Happy 4th of July to the world’s second worst economist — Larry Summers

Any scientist who made such massively incorrect explanations and predictions would be laughed out of town. Not so, one of the ‘smartest guys in the room’ and former Harvard President Larry Summers.

Here’s Larry in December 2013 coming up with ‘secular stagnation’ to explain why the recovery from recession was one of the weakest and slowest on record and why this was the way things would be, and we’d better get used to it.

Here’s the link — http://larrysummers.com/2013/12/15/why-stagnation-might-prove-to-be-the-new-normal/

Here’s a direct quote from the beginning of the article

” Is it possible that the US and other major global economies might not return to full employment and strong growth without the help of unconventional policy support? I raised that notion – the old idea of “secular stagnation” – recently in a talk hosted by the International Monetary Fund.

My concern rests on a number of considerations. First, even though financial repair had largely taken place four years ago, recovery has only kept up with population growth and normal productivity growth in the US, and has been worse elsewhere in the industrial world.

Second, manifestly unsustainable bubbles and loosening of credit standards during the middle of the past decade, along with very easy money, were sufficient to drive only moderate economic growth.

Third, short-term interest rates are severely constrained by the zero lower bound: real rates may not be able to fall far enough to spur enough investment to lead to full employment.

Fourth, in such situations falling wages and prices or lower-than-expected are likely to worsen performance by encouraging consumers and investors to delay spending, and to redistribute income and wealth from high-spending debtors to low-spending creditors.”

There’s more but (mercifully) this is enough to give you the gist.

Then we have Larry from May 2017 — here’s the link

What history tells us about Trump’s budget fantasy

Here’s Larry talking about the Trump claim of 3% economic growth “The Trump economic team has not engaged in serious analysis or been in dialogue with those who are capable of it so they have had nothing to say in defense of their forecast except extravagant claims for their policies. Taking their supply-side perspective, do they really believe that through tax cuts and deregulation they are going to accomplish more than Ronald Reagan, who after all reduced the top tax rate from 70 to 28 percent? Between 1981 and 1988, GDP per adult grew by an average of 2.5 percent, distinctly slower than what they are forecasting. Even this figure reflects a substantial cyclical tail wind from the decline in unemployment from 7.6 percent to 5.5 percent (which from Okun’s law implies adding about half a percent to GDP growth) — something unavailable in the present context.”
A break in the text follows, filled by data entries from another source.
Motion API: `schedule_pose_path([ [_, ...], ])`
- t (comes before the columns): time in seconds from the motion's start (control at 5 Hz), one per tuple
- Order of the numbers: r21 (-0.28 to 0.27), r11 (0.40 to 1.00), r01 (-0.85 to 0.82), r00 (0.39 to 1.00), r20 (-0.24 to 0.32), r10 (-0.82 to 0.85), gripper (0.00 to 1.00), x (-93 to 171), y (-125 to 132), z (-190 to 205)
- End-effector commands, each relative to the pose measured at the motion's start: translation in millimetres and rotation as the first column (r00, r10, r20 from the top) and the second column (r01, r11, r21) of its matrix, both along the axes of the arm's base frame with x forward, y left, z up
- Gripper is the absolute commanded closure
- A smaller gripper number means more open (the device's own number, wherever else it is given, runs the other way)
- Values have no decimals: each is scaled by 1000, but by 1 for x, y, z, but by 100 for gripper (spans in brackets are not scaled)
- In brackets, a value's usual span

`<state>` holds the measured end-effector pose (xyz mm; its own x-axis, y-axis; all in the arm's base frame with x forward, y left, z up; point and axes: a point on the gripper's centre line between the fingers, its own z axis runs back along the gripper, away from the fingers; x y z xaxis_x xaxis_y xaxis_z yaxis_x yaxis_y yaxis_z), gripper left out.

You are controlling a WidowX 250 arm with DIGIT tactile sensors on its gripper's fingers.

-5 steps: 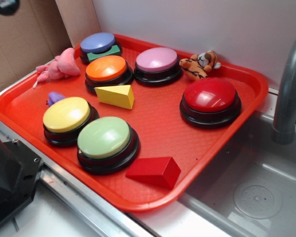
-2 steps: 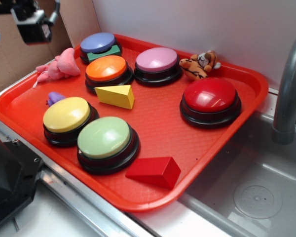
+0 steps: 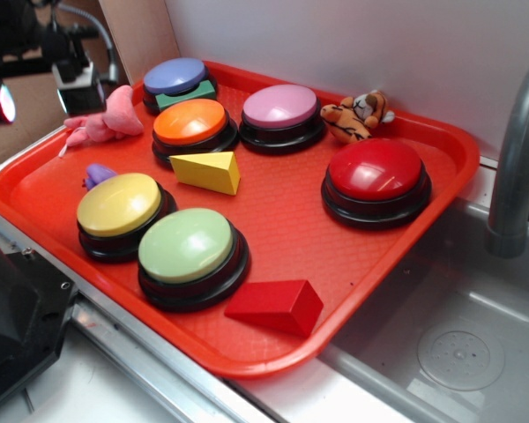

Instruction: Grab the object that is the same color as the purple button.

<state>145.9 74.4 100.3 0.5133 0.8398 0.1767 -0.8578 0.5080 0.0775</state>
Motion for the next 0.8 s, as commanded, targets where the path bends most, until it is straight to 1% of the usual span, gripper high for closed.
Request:
schedule_pose_path([
  [0.0,57,994,-91,994,57,88,0,3,13,-24],
  [0.2,46,995,-90,995,44,88,0,8,16,-45],
  [0.6,8,997,-80,995,52,79,0,13,18,-64],
])
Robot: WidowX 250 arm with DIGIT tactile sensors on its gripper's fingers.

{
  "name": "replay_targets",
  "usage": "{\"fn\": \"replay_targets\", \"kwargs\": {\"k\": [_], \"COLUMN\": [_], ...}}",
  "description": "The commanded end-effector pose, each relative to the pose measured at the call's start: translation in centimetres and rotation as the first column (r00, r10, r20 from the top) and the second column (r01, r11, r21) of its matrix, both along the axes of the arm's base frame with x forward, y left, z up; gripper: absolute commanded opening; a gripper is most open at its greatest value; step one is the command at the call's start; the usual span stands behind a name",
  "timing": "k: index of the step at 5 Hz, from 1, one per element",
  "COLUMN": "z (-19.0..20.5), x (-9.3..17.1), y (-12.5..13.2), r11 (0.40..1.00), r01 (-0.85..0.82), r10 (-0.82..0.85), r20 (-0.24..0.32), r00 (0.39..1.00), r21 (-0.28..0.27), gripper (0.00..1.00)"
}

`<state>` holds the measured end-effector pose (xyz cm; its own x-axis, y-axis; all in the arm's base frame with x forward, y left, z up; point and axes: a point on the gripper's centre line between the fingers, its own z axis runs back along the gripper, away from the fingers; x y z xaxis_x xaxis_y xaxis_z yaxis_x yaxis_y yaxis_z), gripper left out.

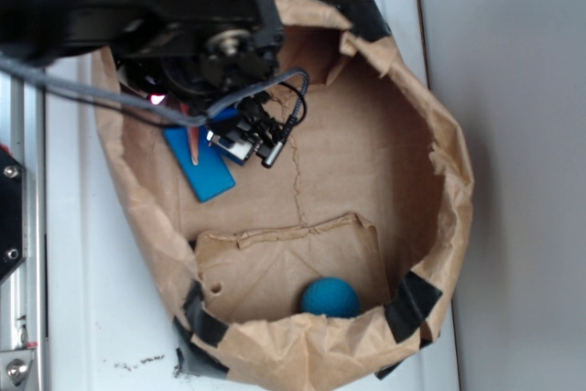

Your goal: Grab the shell.

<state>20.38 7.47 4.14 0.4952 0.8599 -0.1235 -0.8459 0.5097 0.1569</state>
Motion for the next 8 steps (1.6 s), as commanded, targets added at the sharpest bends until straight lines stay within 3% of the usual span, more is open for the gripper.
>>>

Now follow the following link to the actual numbers — https://www.statista.com/statistics/188185/percent-chance-from-preceding-period-in-real-gdp-in-the-us/.

At the time Larry was writing in 2nd quarter of 2017, economic growth that quarter would hit 3% right under his nose.

Of the 8 quarters from then through the 1st quarter of 2019 (2nd quarter results not in yet), economic growth was 3% or greater in half, and always over 2.5 in the other half.

OK back to the science in subsequent posts.